------ Data excerpt

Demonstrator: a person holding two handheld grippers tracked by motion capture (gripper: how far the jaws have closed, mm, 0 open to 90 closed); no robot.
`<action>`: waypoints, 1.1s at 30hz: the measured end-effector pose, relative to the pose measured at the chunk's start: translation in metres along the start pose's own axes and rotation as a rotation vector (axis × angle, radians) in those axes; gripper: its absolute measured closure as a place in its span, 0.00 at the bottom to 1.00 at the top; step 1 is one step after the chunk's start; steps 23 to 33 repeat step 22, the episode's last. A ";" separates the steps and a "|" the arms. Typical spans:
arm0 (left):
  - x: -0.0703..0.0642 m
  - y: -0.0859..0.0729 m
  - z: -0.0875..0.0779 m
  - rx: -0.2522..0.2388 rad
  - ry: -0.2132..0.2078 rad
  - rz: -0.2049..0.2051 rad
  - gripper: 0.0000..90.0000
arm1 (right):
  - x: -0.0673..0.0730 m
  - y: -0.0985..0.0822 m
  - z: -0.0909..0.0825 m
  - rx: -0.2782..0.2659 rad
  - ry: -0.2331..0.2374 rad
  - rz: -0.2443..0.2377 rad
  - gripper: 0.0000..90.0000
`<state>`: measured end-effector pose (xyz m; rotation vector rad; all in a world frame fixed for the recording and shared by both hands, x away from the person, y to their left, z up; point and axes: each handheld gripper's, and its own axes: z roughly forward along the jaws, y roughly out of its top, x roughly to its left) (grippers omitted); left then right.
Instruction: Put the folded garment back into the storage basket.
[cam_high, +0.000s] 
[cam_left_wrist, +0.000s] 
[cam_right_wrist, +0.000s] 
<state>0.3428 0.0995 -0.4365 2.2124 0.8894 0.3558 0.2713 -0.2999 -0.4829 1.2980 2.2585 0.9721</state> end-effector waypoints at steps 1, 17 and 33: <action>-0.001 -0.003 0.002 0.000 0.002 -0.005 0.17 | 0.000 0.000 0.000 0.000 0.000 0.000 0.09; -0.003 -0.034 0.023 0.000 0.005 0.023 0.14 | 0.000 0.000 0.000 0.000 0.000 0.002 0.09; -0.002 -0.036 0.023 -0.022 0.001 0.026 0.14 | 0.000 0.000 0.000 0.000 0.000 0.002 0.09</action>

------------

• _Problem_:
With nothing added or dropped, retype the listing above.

• _Answer for the task_:
Demonstrator: a person holding two handheld grippers tracked by motion capture (gripper: how far the jaws have closed, mm, 0 open to 90 closed); no robot.
`<action>`: waypoints, 1.1s at 30hz: the measured end-effector pose, relative to the pose measured at the chunk's start: translation in metres along the start pose's own axes and rotation as a rotation vector (axis × angle, radians) in those axes; gripper: its absolute measured closure as a place in its span, 0.00 at the bottom to 1.00 at the top; step 1 is one step after the chunk's start; steps 23 to 33 repeat step 22, the episode's last. A ";" separates the steps and a "|" the arms. Typical spans:
arm0 (left):
  - x: -0.0703..0.0642 m
  - y: -0.0859..0.0729 m
  - z: -0.0875..0.0779 m
  - rx: -0.2522..0.2388 rad
  - ry: -0.2132..0.2078 rad
  - rz: -0.2049..0.2051 rad
  - gripper: 0.0000..90.0000
arm1 (right):
  - x: -0.0673..0.0730 m
  - y: -0.0985..0.0822 m
  - z: -0.0909..0.0825 m
  - rx: -0.2782..0.2659 rad
  - ry: -0.2331..0.2374 rad
  - rz: -0.2443..0.2377 rad
  - gripper: 0.0000..90.0000
`<state>`: measured end-effector pose (xyz m; rotation vector rad; all in a world frame fixed for the recording and shared by both hands, x away from the person, y to their left, z up; point and axes: each handheld gripper's, and its own axes: z roughly forward along the jaws, y roughly out of its top, x roughly to its left) (grippers omitted); left then right.
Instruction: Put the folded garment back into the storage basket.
[cam_high, +0.000s] 
[cam_left_wrist, +0.000s] 
[cam_right_wrist, +0.000s] 
<state>0.3428 0.0995 -0.4365 2.2124 0.8894 0.3558 0.2713 -0.2999 -0.4829 1.2980 2.2585 0.9721</state> end-effector waypoints at steps 1, 17 and 33: <action>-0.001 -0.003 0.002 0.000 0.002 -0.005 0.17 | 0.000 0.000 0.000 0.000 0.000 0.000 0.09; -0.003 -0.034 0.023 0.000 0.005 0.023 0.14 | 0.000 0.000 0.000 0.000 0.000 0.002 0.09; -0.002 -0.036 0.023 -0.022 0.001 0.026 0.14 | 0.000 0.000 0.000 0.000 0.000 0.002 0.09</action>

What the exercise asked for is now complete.